Progesterone pharmacokinetics in the mouse: implications for potential stroke therapy
Article first published online: 4 JUN 2012
© 2012 The Authors. JPP © 2012 Royal Pharmaceutical Society
Journal of Pharmacy and Pharmacology
Volume 64, Issue 11, pages 1614–1620, November 2012
How to Cite
Wong, R., Ray, D. and Kendall, D. A. (2012), Progesterone pharmacokinetics in the mouse: implications for potential stroke therapy. Journal of Pharmacy and Pharmacology, 64: 1614–1620. doi: 10.1111/j.2042-7158.2012.01537.x
- Issue published online: 12 OCT 2012
- Article first published online: 4 JUN 2012
- Received February 10, 2012; Accepted April 15, 2012
Objectives Progesterone has been shown to be neuroprotective in a number of preclinical central nervous system injury models including cerebral ischaemia. The aim of this study was to clarify differences in outcomes owing to different dosing regimens and the pharmacokinetic profile of progesterone, particularly in relation to brain levels.

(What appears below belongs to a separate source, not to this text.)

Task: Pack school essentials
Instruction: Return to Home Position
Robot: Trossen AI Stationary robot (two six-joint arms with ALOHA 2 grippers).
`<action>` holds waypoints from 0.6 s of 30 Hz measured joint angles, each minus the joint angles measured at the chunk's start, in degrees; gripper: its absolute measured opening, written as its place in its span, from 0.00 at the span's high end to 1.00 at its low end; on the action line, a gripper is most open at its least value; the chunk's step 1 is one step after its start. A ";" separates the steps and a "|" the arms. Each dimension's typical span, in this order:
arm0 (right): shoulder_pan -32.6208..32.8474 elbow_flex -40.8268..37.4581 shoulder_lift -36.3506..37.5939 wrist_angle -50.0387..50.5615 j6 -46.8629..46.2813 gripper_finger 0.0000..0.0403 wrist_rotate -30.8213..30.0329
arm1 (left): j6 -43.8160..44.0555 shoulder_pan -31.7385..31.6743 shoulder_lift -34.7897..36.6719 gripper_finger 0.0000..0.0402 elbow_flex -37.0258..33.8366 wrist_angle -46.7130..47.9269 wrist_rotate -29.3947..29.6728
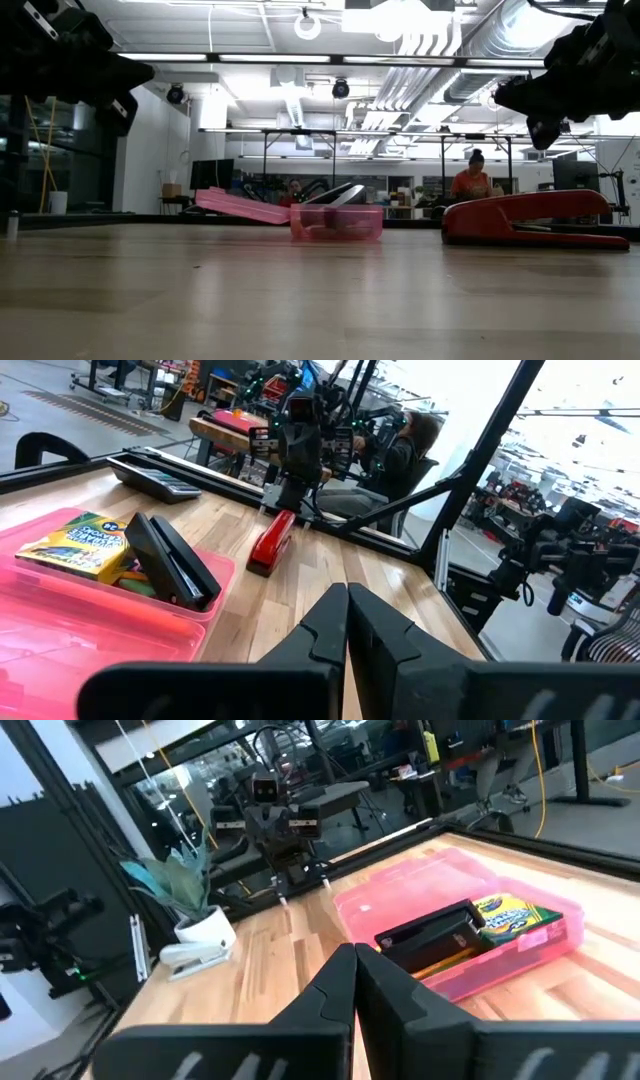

Methods Male C57 Bl/6 mice were injected intraperitoneally with progesterone (8 mg/kg in dimethylsulfoxide) or with a bolus injection followed by continuous subcutaneous infusion (1.0 µl/h of a 50 mg/ml progesterone solution) via implanted osmotic minipumps. Plasma and brain samples were collected over 24 h from bolus-injected mice and 48 h from mice implanted with minipumps. Progesterone concentrations were measured by an enzyme-linked immunoassay and pharmacokinetic profiles were constructed.
Key findings Intraperitoneally injected progesterone had a short half-life (fast component half-life of 0.2 h) in both plasma and brain. Minipump delivery resulted in higher concentrations of progesterone in plasma and particularly in brain over a longer period. The volume of distribution with intraperitoneal injection was 172.78 versus 1641.84 ng/h per g via minipump in the first 24 h.
Conclusions A bolus intraperitoneal loading dose of progesterone followed by continuous delivery via osmotic minipump is an effective way of delivering progesterone to the brain.